M D Kramer, L Binninger, V Schirrmacher, H Moll, M Prester, G Nerz, M M Simon
Journal of Immunology 1986 June 15, 136 (12): 4644-51
We describe the characterization and purification of a trypsin-like serine protease isolated from cloned long-term culture cytolytic T cell line (CTLL AK). High amounts of proteolytic activity were isolated from extracts of CTLL AK after either nitrogen cavitation or detergent lysis.
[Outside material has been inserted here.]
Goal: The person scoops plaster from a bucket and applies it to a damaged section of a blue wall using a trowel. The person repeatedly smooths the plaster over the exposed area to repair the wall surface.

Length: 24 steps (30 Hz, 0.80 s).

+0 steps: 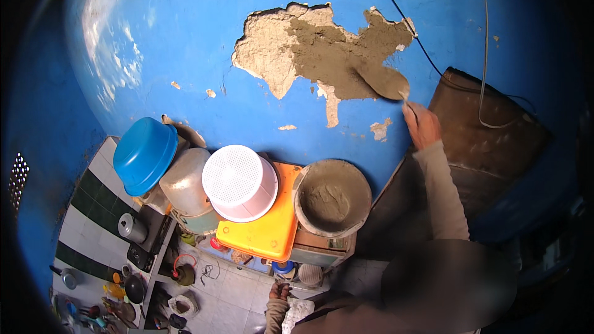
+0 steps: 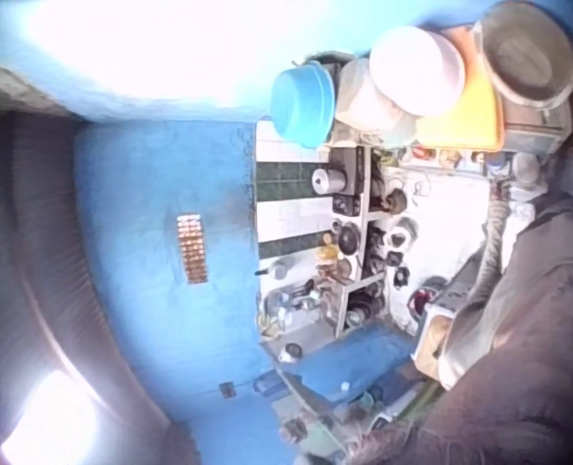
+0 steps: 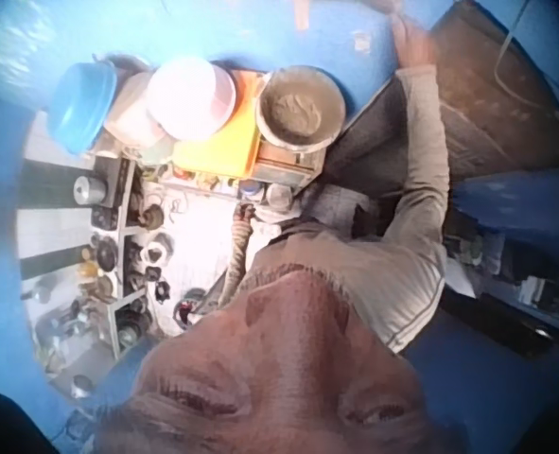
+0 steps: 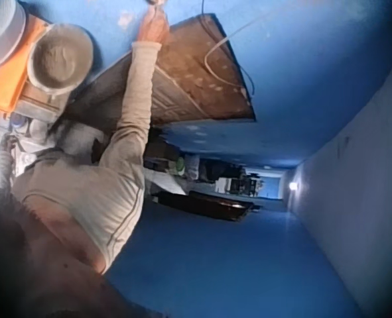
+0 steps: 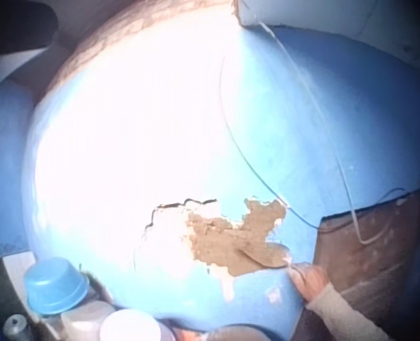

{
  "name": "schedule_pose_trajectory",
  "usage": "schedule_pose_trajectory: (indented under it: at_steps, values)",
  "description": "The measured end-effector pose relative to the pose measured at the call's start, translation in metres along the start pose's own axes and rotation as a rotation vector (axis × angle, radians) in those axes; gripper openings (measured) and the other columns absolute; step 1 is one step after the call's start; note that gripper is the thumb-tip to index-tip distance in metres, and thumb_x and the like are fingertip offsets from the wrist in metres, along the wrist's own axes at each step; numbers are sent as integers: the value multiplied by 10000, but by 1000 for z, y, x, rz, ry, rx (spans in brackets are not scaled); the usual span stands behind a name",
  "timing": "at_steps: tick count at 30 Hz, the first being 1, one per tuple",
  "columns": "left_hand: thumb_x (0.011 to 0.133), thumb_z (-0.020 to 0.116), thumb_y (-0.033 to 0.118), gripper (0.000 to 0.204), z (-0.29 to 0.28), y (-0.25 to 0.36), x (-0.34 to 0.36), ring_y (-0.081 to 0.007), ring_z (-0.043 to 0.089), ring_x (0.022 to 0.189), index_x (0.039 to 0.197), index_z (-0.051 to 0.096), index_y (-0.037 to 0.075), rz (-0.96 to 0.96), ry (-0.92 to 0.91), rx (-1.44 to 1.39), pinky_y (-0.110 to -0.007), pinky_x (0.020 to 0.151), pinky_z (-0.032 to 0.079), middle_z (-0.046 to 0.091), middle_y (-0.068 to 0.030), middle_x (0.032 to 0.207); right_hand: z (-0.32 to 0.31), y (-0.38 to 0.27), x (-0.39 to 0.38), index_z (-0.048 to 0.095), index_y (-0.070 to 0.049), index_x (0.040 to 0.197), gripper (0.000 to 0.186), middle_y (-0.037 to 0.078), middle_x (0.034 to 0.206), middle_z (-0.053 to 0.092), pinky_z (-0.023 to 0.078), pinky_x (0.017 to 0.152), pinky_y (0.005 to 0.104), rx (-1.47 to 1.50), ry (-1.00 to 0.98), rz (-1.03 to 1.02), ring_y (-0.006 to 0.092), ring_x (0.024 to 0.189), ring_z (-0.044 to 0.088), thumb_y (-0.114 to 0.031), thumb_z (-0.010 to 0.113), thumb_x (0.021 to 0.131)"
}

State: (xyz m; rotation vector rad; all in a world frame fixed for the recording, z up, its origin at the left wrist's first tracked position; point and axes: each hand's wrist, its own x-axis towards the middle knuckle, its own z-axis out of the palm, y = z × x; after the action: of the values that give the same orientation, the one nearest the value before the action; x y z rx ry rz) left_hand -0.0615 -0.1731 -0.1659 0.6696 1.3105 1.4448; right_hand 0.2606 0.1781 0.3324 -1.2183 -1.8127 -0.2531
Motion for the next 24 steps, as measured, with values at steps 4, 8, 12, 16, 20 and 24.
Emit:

Trypsin-like protease was detected by using either the ester compound N alpha-benzyloxycarbonyl-L-lysine thiobenzyl ester or a panel of low molecular amide substrates. The latter compounds were preferentially cleaved at the carboxyl termini of lysine and arginine residues. The enzyme activity was completely inhibited by two serine esterase inhibitors, diisopropylfluorophosphate and phenylmethanesulfonyl fluoride, and by aprotinin and meta-aminobenzamidine, which are known to block trypsin-like proteases. The pH optimum for CTLL AK-derived protease activity is 8 to 9. Analysis of the enzyme by gel filtration revealed that the cell-bound proteolytic activity was associated with a complex that could not be dissociated by treatment with Triton X-100. The CTLL AK-derived protease activity was found to reside in two proteins with relative molecular masses (Mr) of 32,000 and 40,000 daltons as determined by affinity labeling with [3H]diisopropylfluorophosphate and sodium dodecyl sulfate gel electrophoresis. High levels of enzyme activity were found in a panel of H-Y-specific cloned T cell lines with either cytolytic/suppressor (CTLL) or helper potential (THL), indicating a lack of correlation between trypsin-like protease activity and a particular T cell function. High enzyme activity was also detected in tumorigenic variants of CTLL. Furthermore, it was excluded that the trypsin-like activity detected was attributable to plasminogen activator activity. In contrast to cloned T effector cells and their in vitro or in vivo derived variants, considerably less activity was found in normal nonactivated or activated lymphocyte populations. The possible role of the trypsin-like serine protease in the function of T effector cells is discussed.